Taxpayers Not Entitled to Enroll Buildings in Vermont Agricultural and Managed Forest Land Use Program Because More than Half of Income Came from Non-Farm Sources.

The taxpayers owned 280.5 acres of property that they used to operate a horse breeding and training business. They also hosted camps and demonstrations and provided riding lessons, cottage rentals, and horse-drawn carriage rides. The Vermont Department of Taxes enrolled the land in the Agricultural and Managed Forest Land Use Program (Current Use Program), but refused to enroll the taxpayers’ buildings in the program, arguing that the taxpayers received more than half of their income from non-farming activities. The taxpayers appealed the Department’s determination, and the Department filed a motion for summary judgment. The court granted the motion, finding that the buildings were not actively used by a farmer as part of a farming operation because the taxpayers did not earn at least one-half of their income from farming.

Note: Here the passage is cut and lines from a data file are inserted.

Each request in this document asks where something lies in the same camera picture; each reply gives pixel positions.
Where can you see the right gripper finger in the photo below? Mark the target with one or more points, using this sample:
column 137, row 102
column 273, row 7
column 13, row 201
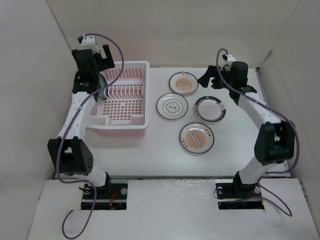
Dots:
column 217, row 83
column 212, row 71

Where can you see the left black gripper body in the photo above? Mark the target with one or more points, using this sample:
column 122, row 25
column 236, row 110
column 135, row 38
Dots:
column 96, row 72

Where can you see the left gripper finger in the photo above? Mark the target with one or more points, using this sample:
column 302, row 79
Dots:
column 107, row 62
column 99, row 61

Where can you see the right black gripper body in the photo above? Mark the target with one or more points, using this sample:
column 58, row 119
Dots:
column 225, row 73

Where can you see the small blue patterned plate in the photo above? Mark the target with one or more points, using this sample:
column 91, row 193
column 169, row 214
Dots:
column 102, row 87

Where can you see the orange sunburst plate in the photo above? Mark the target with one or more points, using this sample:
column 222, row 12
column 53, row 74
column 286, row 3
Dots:
column 196, row 138
column 183, row 83

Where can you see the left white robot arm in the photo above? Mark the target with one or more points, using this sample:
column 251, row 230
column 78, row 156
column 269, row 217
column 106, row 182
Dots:
column 68, row 151

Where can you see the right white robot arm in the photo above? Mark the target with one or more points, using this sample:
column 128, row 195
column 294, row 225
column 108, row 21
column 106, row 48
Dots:
column 277, row 139

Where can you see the pink white dish rack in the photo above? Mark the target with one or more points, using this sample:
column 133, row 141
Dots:
column 125, row 112

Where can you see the green red rimmed plate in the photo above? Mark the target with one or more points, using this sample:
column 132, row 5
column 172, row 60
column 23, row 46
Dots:
column 209, row 109

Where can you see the white plate quatrefoil motif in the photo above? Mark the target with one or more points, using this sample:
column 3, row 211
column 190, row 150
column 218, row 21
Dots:
column 172, row 106

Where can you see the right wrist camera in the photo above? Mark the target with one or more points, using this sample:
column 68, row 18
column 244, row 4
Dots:
column 228, row 59

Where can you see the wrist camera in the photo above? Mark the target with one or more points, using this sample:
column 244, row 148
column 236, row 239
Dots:
column 89, row 42
column 228, row 59

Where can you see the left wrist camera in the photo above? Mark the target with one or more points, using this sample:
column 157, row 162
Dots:
column 89, row 42

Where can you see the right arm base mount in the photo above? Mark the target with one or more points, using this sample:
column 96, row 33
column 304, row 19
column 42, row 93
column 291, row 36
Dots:
column 232, row 194

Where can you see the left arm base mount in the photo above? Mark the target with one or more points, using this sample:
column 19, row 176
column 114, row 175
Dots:
column 112, row 196

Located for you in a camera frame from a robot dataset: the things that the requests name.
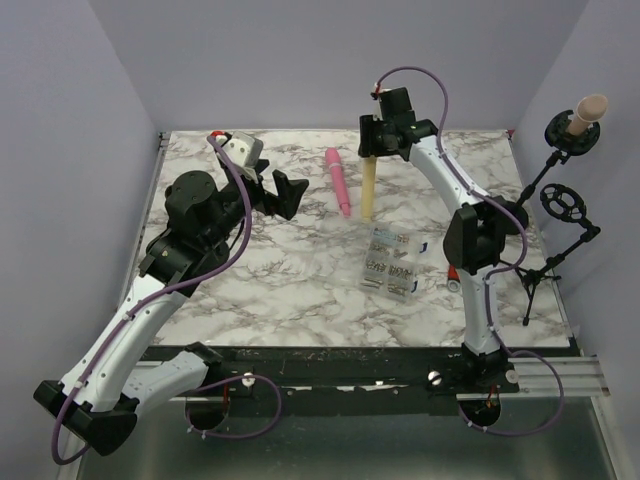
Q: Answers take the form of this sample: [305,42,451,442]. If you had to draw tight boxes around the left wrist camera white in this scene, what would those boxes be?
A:
[211,131,264,183]

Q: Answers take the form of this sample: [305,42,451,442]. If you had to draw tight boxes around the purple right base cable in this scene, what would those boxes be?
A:
[457,349,565,436]

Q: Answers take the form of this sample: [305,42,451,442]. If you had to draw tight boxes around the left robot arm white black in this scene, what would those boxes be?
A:
[34,169,309,456]

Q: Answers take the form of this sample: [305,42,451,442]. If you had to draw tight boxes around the beige pink toy microphone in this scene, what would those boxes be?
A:
[566,94,609,136]

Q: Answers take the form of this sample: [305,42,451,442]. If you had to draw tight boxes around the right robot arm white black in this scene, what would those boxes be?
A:
[358,86,510,392]

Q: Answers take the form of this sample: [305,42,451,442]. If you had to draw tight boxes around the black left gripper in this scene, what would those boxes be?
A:
[204,160,309,250]

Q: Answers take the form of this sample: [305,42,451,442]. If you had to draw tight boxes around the black tripod stand shock mount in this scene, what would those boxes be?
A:
[514,182,601,327]

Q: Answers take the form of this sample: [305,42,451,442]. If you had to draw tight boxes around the yellow toy microphone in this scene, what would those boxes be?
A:
[361,156,377,221]

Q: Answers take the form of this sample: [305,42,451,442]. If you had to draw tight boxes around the black stand with shock mount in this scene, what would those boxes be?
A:
[508,110,600,230]

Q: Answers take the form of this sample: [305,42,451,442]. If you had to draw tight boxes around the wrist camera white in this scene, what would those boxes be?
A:
[371,81,395,110]
[211,131,264,183]

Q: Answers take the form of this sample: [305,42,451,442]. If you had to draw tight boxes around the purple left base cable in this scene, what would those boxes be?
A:
[185,374,285,441]

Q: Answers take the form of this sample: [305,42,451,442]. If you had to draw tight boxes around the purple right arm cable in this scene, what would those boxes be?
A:
[377,66,529,361]

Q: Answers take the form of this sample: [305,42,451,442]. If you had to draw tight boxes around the orange handled adjustable wrench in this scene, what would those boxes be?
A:
[447,265,461,292]

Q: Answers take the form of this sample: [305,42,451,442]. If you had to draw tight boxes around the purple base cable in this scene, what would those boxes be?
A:
[457,349,565,436]
[185,374,285,441]

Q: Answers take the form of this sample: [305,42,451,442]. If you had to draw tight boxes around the clear plastic screw box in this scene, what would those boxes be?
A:
[357,222,428,303]

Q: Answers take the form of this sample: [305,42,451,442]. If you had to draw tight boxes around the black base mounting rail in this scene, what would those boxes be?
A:
[186,346,519,417]

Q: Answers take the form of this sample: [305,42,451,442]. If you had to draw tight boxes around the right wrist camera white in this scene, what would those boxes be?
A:
[371,81,395,110]

The court noted that a person engaged in farming for recreation or pleasure, rather than profit, was not engaged in farming. Because 32 V.S.A. §3752(7)(A) excluded riding lessons, horse training, and cottage rentals from farming income, more than one-half of the taxpayers’ income was non-farm related. LaBrie v. Vermont. Department of Taxes, No. 302-7-13 Wmcv. 2014 Vt. Super. LEXIS 38 (Vt. Super. Ct. May 9, 2014).